The requirement for presence of
vtableis that the Base class is meant for Inheritance and extension, and a class deriving from it might override the method.The two classes Base and Derived might reside in different Translation Unit and the compiler while compiling the Base class won't really know if the method will be overidden or not. So, if it finds the keyword
virtualit generates thevtable.vtable 通常不仅用于虚函数,而且当您执行某些
dynamic_cast或程序访问类的type_info时,它还用于标识类类型。如果编译器检测到没有虚函数被重写并且没有使用任何其他功能,它就可以删除 vtable 指针作为优化。
显然,编译器作者认为不值得这么麻烦。可能是因为它不会经常使用,而且您可以通过从基类中删除
virtual来自己完成此操作。The vtable is usually not only used for virtual functions, but it is also used to identify the class type when you do some
dynamic_castor when the program accesses thetype_infofor the class.If the compiler detects that no virtual functions are ever overridden and none of the other features are used, it just could remove the vtable pointer as an optimization.

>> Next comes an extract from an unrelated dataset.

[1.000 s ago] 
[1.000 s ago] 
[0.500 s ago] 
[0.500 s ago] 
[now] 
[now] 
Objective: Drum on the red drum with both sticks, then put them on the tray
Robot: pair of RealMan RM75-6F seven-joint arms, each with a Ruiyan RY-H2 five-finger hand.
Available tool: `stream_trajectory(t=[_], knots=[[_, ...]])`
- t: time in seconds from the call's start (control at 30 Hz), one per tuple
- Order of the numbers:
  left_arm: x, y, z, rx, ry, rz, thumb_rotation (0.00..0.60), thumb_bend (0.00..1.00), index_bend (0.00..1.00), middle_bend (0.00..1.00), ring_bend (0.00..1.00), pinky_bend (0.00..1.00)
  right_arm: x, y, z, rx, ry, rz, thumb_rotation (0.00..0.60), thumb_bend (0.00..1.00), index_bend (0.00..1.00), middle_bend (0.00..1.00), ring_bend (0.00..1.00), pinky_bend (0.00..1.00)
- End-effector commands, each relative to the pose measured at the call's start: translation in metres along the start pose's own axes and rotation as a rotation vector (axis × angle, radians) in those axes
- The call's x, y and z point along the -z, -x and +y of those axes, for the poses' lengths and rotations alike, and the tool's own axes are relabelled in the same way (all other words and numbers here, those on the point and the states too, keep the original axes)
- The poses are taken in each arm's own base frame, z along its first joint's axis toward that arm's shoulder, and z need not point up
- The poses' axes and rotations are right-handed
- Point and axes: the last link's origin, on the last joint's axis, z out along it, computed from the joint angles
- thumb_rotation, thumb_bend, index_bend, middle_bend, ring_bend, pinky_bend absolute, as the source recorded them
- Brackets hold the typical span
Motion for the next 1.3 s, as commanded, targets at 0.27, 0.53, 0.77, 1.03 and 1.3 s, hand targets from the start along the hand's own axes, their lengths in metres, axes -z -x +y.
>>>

Obviously the compiler writer hasn't found it worth the trouble of doing this. Probably because it wouldn't be used very often, and because you can do it yourself by removing the
virtualfrom the base class.编译器无法优化“基”类中的
vtable成员变量,因为同一项目或另一个项目中可能存在另一个源文件,其中包含以下内容:析构函数和
fn 可以在其他地方实现:在另一个地方的某个地方可能有这样的代码:
所以,会有两个问题: 虚拟函数
ived::fn没有被调用,虚拟析构函数没有被调用,所以BIG_DATA_SIZE未删除。否则,这里的 sizeof(base) 会有所不同。这就是为什么编译器总是为任何具有虚拟成员函数或虚拟基类的类生成vtable。关于在派生类中调用析构函数,必须将其视为必须:如果您有任何带有虚函数的类,则该类也应声明虚拟析构函数。
The compiler cannot optimize out
vtablemember variable out of 'base' class, because there could be another source file within the same or another project which would contain the following:The destructor and
fncould be implemented somewhere else:And somewhere in another place there could be code like this:
So, there would be two problems: virtual function
ived::fnnot called, virtual destructor not called, soBIG_DATA_SIZEnot deleted. Otherwise,sizeof(base)here would be different. That is why compilers always generatevtablefor any class with a virtual member function or a virtual base class.Regarding calling destructors in derived classes, it must be considered as a must: if you have any class with any virtual function, that class shall also declare a virtual destructor.
继承是一种
is-a关系。der是一个base。base的大小为4,der的大小至少为4。vftableptr是base的成员,它将成为der的成员。base有一个虚方法,因此它会有一个指向虚表的指针,无论你是否使用它。Inheritance is a
is-arelationship.deris-abase.basehas size4,derwill have at least size4.vftableptris a member ofbase, it will be a member ofder.basehas a virtual method, so it will have a pointer to the virtual table, regardless of whether you use it or not.